_Work to be completed_: Go through the listing below and gather every line with the word "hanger".
[Opening Dataset excerpt section]
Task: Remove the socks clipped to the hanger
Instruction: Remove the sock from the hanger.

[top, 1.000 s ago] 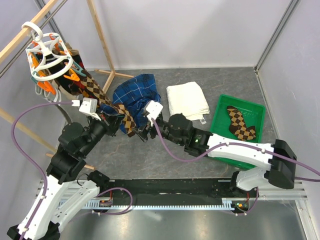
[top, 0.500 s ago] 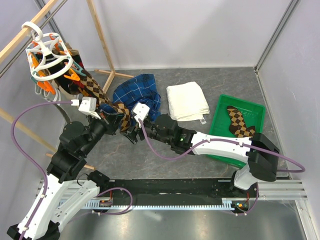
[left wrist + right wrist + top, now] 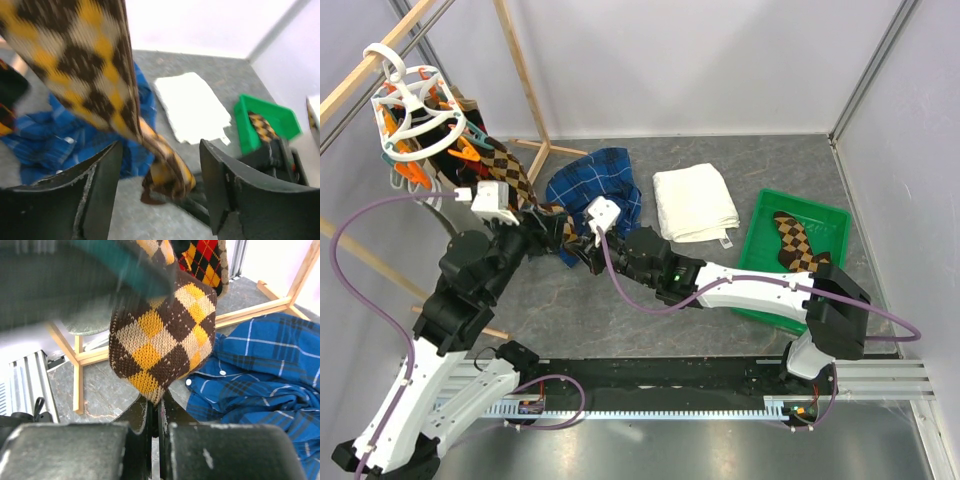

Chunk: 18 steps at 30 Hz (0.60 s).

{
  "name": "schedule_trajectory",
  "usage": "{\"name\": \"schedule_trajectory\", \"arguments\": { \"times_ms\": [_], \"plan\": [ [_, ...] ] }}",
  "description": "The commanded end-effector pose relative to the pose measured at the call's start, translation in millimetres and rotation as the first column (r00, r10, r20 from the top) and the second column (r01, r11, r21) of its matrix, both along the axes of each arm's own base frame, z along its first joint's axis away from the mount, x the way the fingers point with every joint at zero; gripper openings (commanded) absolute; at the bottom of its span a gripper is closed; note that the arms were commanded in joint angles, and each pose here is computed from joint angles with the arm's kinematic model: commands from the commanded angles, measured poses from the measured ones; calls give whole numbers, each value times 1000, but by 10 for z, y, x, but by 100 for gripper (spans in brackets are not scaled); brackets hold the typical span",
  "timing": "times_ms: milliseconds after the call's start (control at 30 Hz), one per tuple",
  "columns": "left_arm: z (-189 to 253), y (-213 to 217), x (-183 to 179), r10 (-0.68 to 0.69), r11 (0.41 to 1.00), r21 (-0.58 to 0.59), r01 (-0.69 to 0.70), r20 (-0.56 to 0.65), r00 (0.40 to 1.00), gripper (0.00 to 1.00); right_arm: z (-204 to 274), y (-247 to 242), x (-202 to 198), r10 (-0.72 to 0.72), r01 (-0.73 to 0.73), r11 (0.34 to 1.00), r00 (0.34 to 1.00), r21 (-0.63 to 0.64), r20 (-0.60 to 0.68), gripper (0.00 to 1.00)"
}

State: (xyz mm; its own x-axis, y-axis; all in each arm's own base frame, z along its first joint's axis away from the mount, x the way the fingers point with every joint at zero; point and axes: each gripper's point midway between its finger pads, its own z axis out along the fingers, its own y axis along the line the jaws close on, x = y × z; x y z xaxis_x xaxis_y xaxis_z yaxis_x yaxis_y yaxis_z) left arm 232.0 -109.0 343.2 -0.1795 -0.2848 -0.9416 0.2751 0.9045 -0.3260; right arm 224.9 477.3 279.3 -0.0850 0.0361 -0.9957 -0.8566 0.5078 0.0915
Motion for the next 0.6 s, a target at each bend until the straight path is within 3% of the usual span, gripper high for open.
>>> {"name": "schedule_trajectory", "arguments": {
  "times_ms": [0, 267, 567],
  "plan": [
    [579, 245, 231, 155, 985, 54, -163, 129, 980, 72, 177, 133, 21, 0, 1, 997, 1000, 74, -20, 0],
    [1030, 446, 444, 319, 944, 35, -327, 152, 936, 68, 94, 354, 72, 19, -17, 999, 999, 43, -43, 0],
    [1322, 836, 621, 569, 811, 41, -584, 177, 803, 66, 14, 506, 93, 35, -33, 999, 997, 19, -66, 0]
  ]
}}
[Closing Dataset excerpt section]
_Response below_:
Task: Remove the socks clipped to the hanger
Instruction: Remove the sock from the hanger.

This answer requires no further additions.